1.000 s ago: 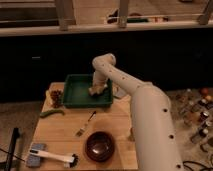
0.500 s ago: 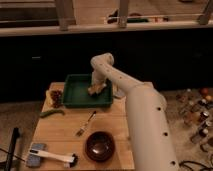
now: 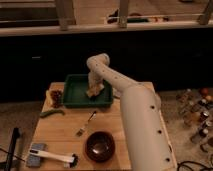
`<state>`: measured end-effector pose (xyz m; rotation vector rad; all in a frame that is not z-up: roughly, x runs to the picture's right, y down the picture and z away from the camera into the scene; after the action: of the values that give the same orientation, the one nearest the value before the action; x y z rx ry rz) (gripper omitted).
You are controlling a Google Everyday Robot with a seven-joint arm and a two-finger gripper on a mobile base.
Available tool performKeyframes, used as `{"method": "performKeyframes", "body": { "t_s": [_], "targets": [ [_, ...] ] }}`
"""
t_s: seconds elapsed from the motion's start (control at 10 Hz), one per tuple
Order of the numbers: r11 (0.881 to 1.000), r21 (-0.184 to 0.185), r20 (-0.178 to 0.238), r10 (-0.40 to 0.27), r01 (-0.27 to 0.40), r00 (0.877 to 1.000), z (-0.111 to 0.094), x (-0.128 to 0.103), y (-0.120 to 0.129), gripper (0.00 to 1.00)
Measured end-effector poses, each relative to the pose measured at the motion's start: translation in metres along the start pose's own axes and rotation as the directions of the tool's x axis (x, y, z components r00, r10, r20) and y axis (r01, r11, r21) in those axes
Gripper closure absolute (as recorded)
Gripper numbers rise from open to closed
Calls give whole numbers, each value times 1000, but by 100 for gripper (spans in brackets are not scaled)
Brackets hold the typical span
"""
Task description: Wipe tray with eraser
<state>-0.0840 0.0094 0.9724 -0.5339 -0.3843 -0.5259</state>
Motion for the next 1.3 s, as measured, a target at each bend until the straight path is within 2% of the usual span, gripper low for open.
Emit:
{"method": "performKeyframes", "body": {
  "t_s": [0.3,0.5,0.7,0.9,1.3],
  "targets": [
    [993,-5,68,-115,115,991,-3,-35,7,100],
    [985,-27,87,-167,170,982,-7,-47,21,100],
    [983,-62,78,-166,171,983,-7,-44,30,100],
    [985,-114,24,-128,130,991,-10,-14,45,100],
    [990,-122,-31,-76,72,997,0,11,21,100]
  ]
}}
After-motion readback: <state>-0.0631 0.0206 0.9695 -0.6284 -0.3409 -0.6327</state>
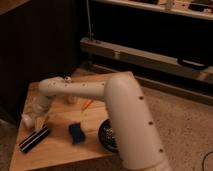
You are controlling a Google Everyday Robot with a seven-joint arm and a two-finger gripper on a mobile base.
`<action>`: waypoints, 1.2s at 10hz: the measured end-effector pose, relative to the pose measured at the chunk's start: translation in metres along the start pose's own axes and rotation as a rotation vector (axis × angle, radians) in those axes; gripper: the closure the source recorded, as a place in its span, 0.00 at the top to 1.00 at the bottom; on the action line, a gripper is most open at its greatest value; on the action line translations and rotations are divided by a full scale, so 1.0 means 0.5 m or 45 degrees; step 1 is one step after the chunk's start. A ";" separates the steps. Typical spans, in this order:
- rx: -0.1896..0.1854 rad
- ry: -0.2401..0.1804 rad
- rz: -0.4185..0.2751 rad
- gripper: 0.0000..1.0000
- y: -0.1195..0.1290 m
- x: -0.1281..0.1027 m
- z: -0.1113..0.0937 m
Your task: Pick up the ceramic cup
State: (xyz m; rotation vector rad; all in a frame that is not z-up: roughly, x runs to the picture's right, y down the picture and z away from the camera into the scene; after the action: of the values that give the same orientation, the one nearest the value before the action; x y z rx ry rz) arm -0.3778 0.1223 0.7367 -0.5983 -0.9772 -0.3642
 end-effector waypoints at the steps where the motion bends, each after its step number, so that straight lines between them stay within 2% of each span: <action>1: 0.015 -0.010 -0.005 0.80 0.002 -0.018 -0.029; 2: 0.038 -0.020 -0.009 0.80 0.001 -0.038 -0.064; 4: 0.066 -0.032 -0.010 0.80 -0.002 -0.052 -0.091; 6: 0.087 -0.039 -0.016 0.80 -0.005 -0.049 -0.082; 8: 0.110 -0.027 -0.019 0.80 -0.006 -0.021 -0.050; 12: 0.113 -0.023 -0.013 0.80 -0.007 -0.017 -0.046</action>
State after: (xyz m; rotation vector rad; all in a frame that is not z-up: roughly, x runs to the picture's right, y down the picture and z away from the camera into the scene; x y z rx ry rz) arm -0.3689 0.1056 0.7208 -0.5170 -1.0084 -0.3234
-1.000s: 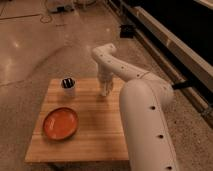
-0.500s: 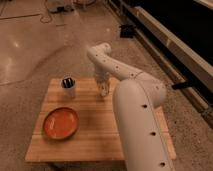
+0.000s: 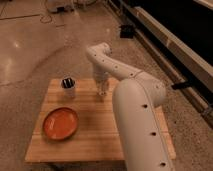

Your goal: Knock the bottle over

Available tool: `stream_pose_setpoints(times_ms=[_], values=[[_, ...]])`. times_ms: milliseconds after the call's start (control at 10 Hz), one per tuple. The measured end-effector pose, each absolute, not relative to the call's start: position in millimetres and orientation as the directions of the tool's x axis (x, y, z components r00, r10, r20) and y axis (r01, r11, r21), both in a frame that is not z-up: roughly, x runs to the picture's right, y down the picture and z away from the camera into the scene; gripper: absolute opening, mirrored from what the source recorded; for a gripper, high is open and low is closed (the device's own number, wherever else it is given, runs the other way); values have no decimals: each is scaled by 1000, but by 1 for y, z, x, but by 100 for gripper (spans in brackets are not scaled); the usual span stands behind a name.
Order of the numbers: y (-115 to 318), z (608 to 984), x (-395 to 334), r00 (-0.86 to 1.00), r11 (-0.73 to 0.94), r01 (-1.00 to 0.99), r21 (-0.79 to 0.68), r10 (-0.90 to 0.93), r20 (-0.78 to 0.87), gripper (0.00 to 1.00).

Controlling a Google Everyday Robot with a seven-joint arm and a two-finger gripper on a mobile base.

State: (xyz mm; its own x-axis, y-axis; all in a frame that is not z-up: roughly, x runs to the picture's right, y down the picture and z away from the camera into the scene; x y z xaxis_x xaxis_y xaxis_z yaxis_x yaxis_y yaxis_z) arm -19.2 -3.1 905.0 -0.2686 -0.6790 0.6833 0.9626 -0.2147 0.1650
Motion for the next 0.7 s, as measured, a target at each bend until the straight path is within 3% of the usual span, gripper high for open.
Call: stream_pose_setpoints(times_ms=[700], values=[[-2,904,-29,-274,-220,961,168,-670,689,45]])
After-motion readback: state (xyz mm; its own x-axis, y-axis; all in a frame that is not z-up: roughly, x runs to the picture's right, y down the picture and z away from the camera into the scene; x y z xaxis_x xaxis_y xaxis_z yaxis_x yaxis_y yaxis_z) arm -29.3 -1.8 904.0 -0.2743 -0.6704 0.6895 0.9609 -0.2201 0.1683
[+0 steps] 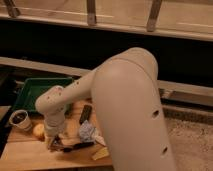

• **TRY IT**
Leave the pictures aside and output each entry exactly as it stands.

• **RESPONSE**
1.000 s ago: 
0.500 s ago: 
now: 
`<state>`: measured end-effector pose (xyz m; rotation vector rad; all in a frame that is not z-up: roughly, x runs to the picture's right, y down the picture and z away from the camera into the scene; after the action: of the values that give the same orientation, the one nearest the value before the action; x y z rx ry rz) (gripper omitted).
You are controlling a Google Everyday Robot with a seven-joint arm and a two-finger gripper on a mobile base.
Available tool performKeyframes, used as `{"method": "performKeyframes", "body": { "t_s": [_], "targets": [ [_, ...] ] }}`
"""
t_s: seconds elapsed from the motion's start (control at 10 Hz), one per tuple
Order of the numbers: r11 (0.881 to 1.000), r21 (-0.184 to 0.185), r20 (-0.178 to 0.238), r10 (-0.40 to 0.27), r01 (-0.27 to 0.40), r00 (0.877 to 1.000), z (-0.111 to 0.094), x (-0.128 to 0.103), y (-0.120 to 0.129), gripper (0.00 to 1.00)
Measured end-effector poses, each relative to the pose measured at the motion's start: translation in metres along the start pose's own axes and rotation as the directions of the tool's x axis (x, y, z components r00, r10, r20) and y axis (r01, r11, r21) in those axes
Gripper closure absolute (as recorded)
Gripper numbers rise from open to closed
Calls give whole numbers, each value times 1000, but by 100 for gripper (spans in brackets are not scaled)
Brackets hold the typical span
"""
Task description: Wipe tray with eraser
<state>-0.0840 0.0094 0.9724 -0.5339 -0.3843 -0.5259</state>
Motion for the next 1.3 s, as measured, a target at each bend until the straight path is within 2% of the usual span, gripper low for open.
Emit:
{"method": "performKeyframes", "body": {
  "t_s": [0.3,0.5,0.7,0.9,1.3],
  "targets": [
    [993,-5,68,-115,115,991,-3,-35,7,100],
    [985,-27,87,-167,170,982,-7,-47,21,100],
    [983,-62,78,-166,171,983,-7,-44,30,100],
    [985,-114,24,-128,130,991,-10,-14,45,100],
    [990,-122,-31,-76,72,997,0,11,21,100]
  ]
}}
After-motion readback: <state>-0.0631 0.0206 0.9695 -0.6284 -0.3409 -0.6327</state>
You are controlling a Google Everyday Robot with a seven-joint arm and a two-finger gripper on a mobile base.
`<action>`: waypoints, 1.2s at 10hz: the measured end-effector pose, relative to the pose measured at the chunk's start: translation in metres along the start pose's own axes and rotation as a rotation vector (axis × angle, radians) in those axes; gripper: the closure the source recorded, as a place in its span, 0.00 at the top to 1.00 at the bottom; on the action line, a gripper is most open at its greatest value; on the action line translations and rotations are divided by a full scale, so 1.0 means 0.5 m or 45 degrees; step 1 is one step after the chunk's start. A ";" separates the steps. Typical spans, in this order:
- rx: -0.1896..0.1854 rad
- ry: -0.2401..0.1804 rad
- rz: -0.4185..0.2751 rad
- gripper: 0.0000..1.0000
- y: -0.1195..0.1290 m
- x: -0.1281..0.1027 m
- z: -0.1113..0.0937 m
Your task: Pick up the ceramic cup
State: (xyz m; rotation vector rad; all in a frame that is not z-up: roughly, x runs to the picture's right, y down the picture and z away from the camera into the scene; after the action: of the values that give the same orientation, the one nearest the value before the action; x y z rx ry rz) arm -0.3778 0.1223 0.7367 -0.5983 -0.9772 -0.3642
 end-effector waypoints at the steps where the motion bends, each after its step number, so that straight lines between them stay within 2% of each span: <action>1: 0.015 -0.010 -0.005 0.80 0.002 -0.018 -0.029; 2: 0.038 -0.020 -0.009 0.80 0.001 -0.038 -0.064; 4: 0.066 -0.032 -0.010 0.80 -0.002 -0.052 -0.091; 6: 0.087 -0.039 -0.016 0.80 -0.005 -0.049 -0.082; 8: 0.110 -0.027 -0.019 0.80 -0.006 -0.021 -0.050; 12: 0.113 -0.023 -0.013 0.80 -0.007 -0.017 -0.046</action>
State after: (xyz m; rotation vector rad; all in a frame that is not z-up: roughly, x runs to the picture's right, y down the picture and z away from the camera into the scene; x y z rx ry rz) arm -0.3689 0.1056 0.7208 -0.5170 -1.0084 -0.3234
-1.000s: 
-0.500s: 
+0.000s: 

Your goal: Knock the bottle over

Available tool: `stream_pose_setpoints(times_ms=[_], values=[[_, ...]])`. times_ms: milliseconds after the call's start (control at 10 Hz), one per tuple. The measured end-effector pose, each absolute, not relative to the call's start: position in millimetres and orientation as the directions of the tool's x axis (x, y, z components r00, r10, r20) and y axis (r01, r11, r21), both in a frame that is not z-up: roughly, x runs to the picture's right, y down the picture and z away from the camera into the scene; gripper: absolute opening, mirrored from what the source recorded; for a gripper, high is open and low is closed (the device's own number, wherever else it is given, runs the other way); values have no decimals: each is scaled by 1000, but by 1 for y, z, x, but by 100 for gripper (spans in brackets are not scaled); the usual span stands behind a name.
Order of the numbers: y (-115 to 318), z (608 to 984), x (-395 to 334), r00 (-0.86 to 1.00), r11 (-0.73 to 0.94), r01 (-1.00 to 0.99), r21 (-0.79 to 0.68), r10 (-0.90 to 0.93), r20 (-0.78 to 0.87), gripper (0.00 to 1.00).

Controlling a Google Everyday Robot with a seven-joint arm and a two-finger gripper on a mobile base.

State: (xyz mm; its own x-axis, y-axis; all in a frame that is not z-up: roughly, x runs to the picture's right, y down the picture and z away from the camera into the scene; x y z xaxis_x xaxis_y xaxis_z yaxis_x yaxis_y yaxis_z) arm -19.2 -3.1 905.0 -0.2686 -0.6790 0.6833 0.9626 -0.2147 0.1650
Motion for the next 0.7 s, as measured, a target at each bend until the straight path is within 3% of the usual span, gripper high for open.
Call: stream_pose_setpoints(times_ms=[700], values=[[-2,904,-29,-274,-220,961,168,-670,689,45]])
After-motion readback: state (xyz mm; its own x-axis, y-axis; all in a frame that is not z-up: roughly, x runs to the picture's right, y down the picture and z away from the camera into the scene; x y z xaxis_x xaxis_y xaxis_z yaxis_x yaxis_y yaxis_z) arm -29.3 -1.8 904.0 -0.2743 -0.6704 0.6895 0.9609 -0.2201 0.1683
[+0 steps] 

That is the complete answer to the exercise.